(MATERIAL FOR THE TASK)

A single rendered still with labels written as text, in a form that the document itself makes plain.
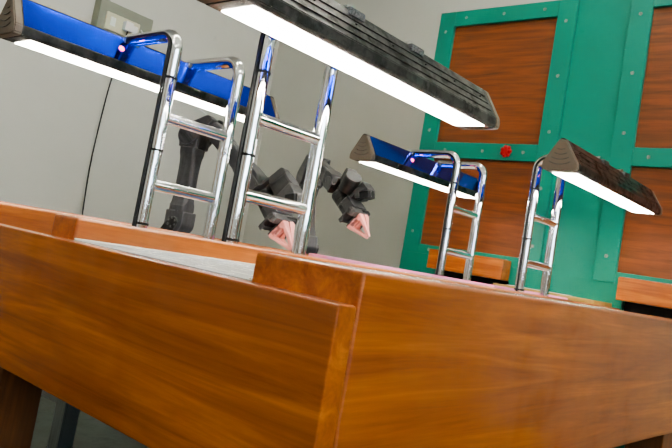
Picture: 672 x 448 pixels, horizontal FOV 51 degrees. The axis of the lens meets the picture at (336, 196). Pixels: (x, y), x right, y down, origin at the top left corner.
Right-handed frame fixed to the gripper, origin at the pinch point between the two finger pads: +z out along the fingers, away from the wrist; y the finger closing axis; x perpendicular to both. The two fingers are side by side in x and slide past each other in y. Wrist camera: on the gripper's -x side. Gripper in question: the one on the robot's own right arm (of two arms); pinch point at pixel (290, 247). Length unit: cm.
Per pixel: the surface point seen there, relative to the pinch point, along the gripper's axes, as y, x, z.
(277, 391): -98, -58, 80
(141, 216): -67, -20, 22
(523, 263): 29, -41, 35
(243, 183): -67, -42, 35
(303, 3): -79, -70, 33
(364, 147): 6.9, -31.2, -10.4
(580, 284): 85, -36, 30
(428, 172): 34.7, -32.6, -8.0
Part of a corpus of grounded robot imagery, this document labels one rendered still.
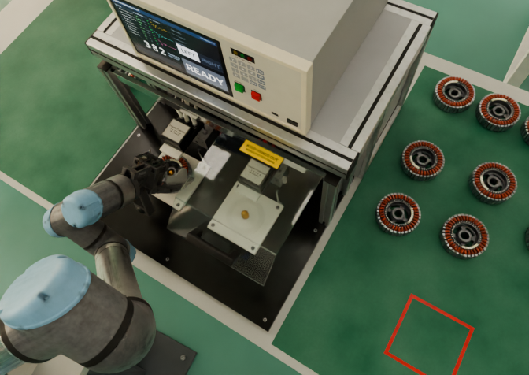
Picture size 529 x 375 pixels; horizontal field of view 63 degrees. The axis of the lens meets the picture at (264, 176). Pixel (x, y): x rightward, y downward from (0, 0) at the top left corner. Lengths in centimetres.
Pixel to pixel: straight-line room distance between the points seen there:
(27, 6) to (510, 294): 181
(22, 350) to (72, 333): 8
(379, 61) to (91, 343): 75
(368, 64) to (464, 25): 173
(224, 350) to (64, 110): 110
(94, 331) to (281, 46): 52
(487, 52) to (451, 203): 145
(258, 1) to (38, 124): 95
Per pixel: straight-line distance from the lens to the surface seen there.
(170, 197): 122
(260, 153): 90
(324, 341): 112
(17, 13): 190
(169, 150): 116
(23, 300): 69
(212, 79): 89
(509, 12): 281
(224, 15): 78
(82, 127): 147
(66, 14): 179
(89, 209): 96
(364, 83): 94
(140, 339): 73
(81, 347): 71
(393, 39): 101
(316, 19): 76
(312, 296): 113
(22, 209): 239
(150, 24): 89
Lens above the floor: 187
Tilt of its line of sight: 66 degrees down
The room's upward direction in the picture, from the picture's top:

(End MATERIAL FOR THE TASK)

* [EXERCISE]:
Once the line with "(379, 61) to (91, 343): 75" is found in the records above, print exactly that line and every line after it through the line with "(170, 197): 122".

* [WRITTEN ANSWER]:
(379, 61) to (91, 343): 75
(368, 64) to (464, 25): 173
(224, 350) to (64, 110): 110
(94, 331) to (281, 46): 52
(487, 52) to (451, 203): 145
(258, 1) to (38, 124): 95
Per pixel: straight-line distance from the lens to the surface seen there.
(170, 197): 122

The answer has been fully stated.